There were here artists such as Jean Delville and those who gathered around the charisma of Joséphin Péladan (1859-1918), who aimed at a more particular outcome. Péladan went so far as to resurrect the German mediaeval society of the Rosicrucians for his purposes and re-named himself, as its leader the Sâr Péladan. He was driven by a hatred of materialism. Aestheticism and the occult thus became a prescribed salvation for his followers. Unfortunately his personage in this respect, clothed in the robes of the magus and with other dramatic elaborations to his life style, is undermined for some by its theatricality, though for others he remains a figure of importance who unjustly has been largely forgotten.

There were elements of serious mystical intent within this group, and it is of note that after all the Rosicrucian headiness there were still those such as Delville who continued along a spiritual path, and interesting that some moved towards Eastern mystical doctrines and practice. It does seem that, in viewing the ‘mystical’ in art, a distinction needs to be made in terms of the profundity or relative superficiality of the particular vision. It is not a title that can be too easily assumed.

Many influences and imaginative strands gathered and circled around within the container of ‘Symbolism’ and gravitational cores evolved. These artists of the Mystical Imagination comprised one such core in that they were expressing their responses to the existential and spiritual dilemmas of their day. They searched for meaning beyond the manifest and the materialistic, and challenged the religious inertia that had provided a a security for previous generations.

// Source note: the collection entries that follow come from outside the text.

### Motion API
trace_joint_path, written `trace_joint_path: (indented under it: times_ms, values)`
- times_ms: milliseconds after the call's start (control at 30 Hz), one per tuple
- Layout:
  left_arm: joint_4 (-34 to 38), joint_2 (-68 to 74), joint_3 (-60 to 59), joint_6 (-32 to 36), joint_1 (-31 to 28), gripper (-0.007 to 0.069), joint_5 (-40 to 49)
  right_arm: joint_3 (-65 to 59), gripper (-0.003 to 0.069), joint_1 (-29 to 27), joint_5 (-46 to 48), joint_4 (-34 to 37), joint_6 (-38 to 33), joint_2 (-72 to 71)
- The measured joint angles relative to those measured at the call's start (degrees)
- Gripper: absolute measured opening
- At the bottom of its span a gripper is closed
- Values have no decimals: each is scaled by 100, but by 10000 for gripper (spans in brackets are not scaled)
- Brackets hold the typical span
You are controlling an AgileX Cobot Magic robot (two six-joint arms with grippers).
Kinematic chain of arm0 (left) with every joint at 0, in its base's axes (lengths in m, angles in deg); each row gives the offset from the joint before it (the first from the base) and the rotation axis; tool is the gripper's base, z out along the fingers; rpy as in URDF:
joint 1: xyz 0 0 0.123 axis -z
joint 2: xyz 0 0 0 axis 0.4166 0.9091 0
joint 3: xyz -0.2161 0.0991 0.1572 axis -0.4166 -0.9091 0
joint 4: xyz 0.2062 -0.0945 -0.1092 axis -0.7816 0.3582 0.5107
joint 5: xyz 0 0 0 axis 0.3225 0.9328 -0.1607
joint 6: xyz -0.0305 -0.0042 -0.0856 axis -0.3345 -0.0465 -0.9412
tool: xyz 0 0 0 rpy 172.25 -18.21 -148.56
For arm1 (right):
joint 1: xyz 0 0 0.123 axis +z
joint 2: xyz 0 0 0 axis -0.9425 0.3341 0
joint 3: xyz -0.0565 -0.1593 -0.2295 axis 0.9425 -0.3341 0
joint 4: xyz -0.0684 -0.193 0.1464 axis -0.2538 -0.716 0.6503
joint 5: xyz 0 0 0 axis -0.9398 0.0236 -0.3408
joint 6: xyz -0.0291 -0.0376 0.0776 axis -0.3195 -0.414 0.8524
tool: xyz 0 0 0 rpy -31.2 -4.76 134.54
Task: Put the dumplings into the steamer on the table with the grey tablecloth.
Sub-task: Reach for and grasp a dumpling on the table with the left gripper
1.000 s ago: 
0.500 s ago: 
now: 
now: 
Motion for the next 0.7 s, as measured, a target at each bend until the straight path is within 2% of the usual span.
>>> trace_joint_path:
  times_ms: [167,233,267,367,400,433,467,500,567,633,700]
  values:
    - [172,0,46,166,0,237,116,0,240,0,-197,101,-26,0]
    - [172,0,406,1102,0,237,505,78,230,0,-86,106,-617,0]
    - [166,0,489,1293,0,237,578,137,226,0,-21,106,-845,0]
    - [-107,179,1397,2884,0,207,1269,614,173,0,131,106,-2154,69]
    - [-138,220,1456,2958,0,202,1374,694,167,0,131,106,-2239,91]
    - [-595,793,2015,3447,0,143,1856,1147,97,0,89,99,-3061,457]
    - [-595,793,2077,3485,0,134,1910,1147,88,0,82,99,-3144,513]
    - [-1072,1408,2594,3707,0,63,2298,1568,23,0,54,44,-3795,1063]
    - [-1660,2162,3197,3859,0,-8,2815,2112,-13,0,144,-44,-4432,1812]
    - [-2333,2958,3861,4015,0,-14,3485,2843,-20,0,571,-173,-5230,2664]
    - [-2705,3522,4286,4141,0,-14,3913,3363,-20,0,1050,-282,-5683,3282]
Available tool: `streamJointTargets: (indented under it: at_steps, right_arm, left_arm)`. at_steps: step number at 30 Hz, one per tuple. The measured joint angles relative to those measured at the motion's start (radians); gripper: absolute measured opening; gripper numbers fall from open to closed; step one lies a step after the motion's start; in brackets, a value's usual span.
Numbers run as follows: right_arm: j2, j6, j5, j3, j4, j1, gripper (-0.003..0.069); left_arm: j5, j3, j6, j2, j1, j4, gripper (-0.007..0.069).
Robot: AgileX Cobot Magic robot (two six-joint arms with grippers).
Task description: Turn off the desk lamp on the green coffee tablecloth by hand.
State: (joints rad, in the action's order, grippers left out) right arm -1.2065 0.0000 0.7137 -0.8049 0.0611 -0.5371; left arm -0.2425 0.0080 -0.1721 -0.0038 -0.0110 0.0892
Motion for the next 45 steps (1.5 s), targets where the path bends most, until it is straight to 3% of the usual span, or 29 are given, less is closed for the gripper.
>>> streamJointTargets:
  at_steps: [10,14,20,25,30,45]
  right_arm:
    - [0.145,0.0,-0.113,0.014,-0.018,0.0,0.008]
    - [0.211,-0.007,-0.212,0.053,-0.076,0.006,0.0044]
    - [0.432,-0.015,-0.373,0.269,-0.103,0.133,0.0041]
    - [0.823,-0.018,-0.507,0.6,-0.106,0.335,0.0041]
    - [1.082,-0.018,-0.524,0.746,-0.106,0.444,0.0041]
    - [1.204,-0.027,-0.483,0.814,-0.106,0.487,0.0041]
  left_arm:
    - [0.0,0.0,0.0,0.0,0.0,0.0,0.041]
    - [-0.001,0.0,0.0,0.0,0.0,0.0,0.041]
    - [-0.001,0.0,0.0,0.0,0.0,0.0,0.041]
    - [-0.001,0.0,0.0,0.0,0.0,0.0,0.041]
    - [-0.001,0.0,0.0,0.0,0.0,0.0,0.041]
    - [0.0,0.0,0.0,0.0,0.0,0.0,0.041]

But there was another nucleus that eventually formed and this one can perhaps claim a special centrality and source of definition. There are a number of artists who tend to be found in the latter stage of the Symbolist era who can be called artists of THE EXISTENTIAL IMAGINATION. The convenience and reassurance found in the familiar subject matters and imaginative constructions of previous generations are stripped away. Here are imaginings that make reference only to the here and now pre-occupations, often extremely anxious ones, of being in a world as it tips from one century into the next. A world in which there is much upheaval but also new personal freedom, and in which individual responsibilty has to be taken for that which is felt, thought and indeed, imagined. Here can be found the isolated female figures of the Belgian Leon Spilliaert, silhouetted upon a strip of shoreline or quayside, the symbolic meeting place with the unconscious. There are the the Swiss Ferdinand Hodler’s strangely delineated figures, gesturing and positioned in ways that make reference to the metaphysical, but also to the strangeness of being ‘Der Tag’ 1900 (Kunstmuseum, Bern)

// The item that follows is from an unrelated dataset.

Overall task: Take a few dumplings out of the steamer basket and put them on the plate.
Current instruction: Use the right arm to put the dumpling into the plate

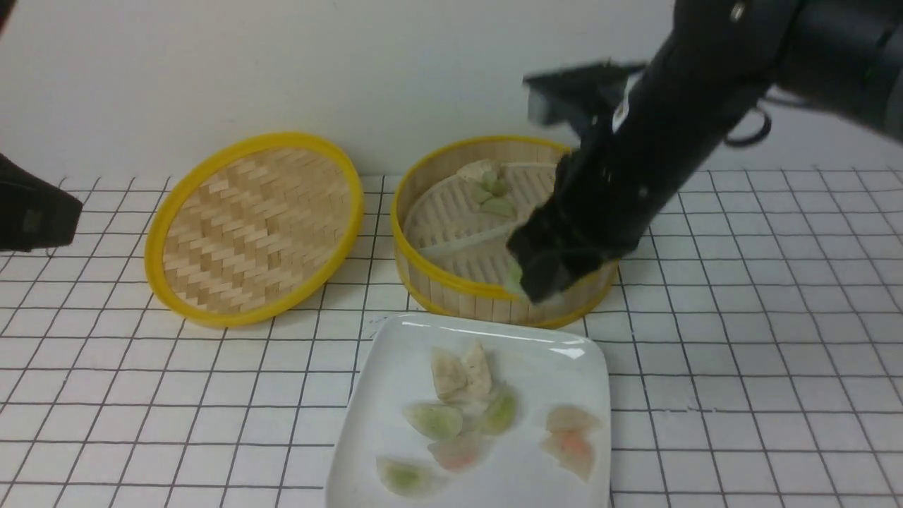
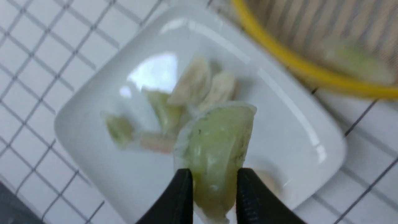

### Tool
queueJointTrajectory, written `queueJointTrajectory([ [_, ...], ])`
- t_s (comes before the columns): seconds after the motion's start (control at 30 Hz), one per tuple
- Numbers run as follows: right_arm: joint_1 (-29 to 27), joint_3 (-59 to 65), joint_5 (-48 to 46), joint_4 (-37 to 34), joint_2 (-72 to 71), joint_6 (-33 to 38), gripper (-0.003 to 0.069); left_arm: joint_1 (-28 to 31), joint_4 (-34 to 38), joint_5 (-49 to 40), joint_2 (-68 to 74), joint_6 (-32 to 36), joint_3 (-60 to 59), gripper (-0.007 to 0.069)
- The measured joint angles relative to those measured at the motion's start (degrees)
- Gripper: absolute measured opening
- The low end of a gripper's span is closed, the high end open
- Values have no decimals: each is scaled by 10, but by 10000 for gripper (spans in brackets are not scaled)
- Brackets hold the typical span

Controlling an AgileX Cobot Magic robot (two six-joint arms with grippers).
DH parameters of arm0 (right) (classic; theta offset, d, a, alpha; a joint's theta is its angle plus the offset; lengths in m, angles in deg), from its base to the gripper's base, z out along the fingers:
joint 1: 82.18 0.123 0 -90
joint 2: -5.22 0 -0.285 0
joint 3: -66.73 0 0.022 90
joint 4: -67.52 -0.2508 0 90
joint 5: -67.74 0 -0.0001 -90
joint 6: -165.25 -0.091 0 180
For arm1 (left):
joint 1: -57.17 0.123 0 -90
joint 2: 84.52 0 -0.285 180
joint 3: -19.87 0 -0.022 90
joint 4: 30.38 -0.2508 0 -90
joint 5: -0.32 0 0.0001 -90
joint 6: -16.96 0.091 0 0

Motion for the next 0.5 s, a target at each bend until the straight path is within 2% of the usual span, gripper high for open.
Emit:
queueJointTrajectory([
  [0.13, 15, 55, 51, -7, 17, -8, 169, 0, 0, 0, 13, 4, -23, -6],
  [0.2, 15, 59, 59, -13, 32, -14, 202, 0, 0, 0, 19, 8, -27, -6],
  [0.4, 15, 60, 77, -14, 53, -17, 435, 0, 0, 1, 24, 13, -28, -6],
  [0.5, 15, 48, 90, 3, 54, -18, 514, 0, 0, 1, 24, 16, -28, -6],
])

and perhaps above all, the moody and melancholic subjectivity of Edvard Munch. Munch is frequently beset by that most troubled of Symbolist pre-occupations, the man who is emotionally and sexually in thrall to the desired, but over-powering woman. In this he often produced familiar symbolist iconography. However, as pointed out by Luigi Bernardi in his article that accompanied the exhibition of works by Munch and Félicien Rops, ‘Man Woman’, Munch (unlike Rops), ventured into new territory to express the insecurity and uncertainty besetting the sexual and gender relations of the time as they impacted on both men and women. Bernardi writes: “…embraces like the one in the painting of 1897 (by Munch), The Kiss, are often embraces in the dark, full of fear rather than sensuality, a clinging onto each other rather than an amorous embrace”.

There is no reference to extraneous sources in these pictures; no borrowing from previous epochs, no looking to familiar narratives within which to imagine.

This art is anxiously, courageously of the moment; of the existence of the self, precarious as this may be, and its way of letting itself be known, through the imagination.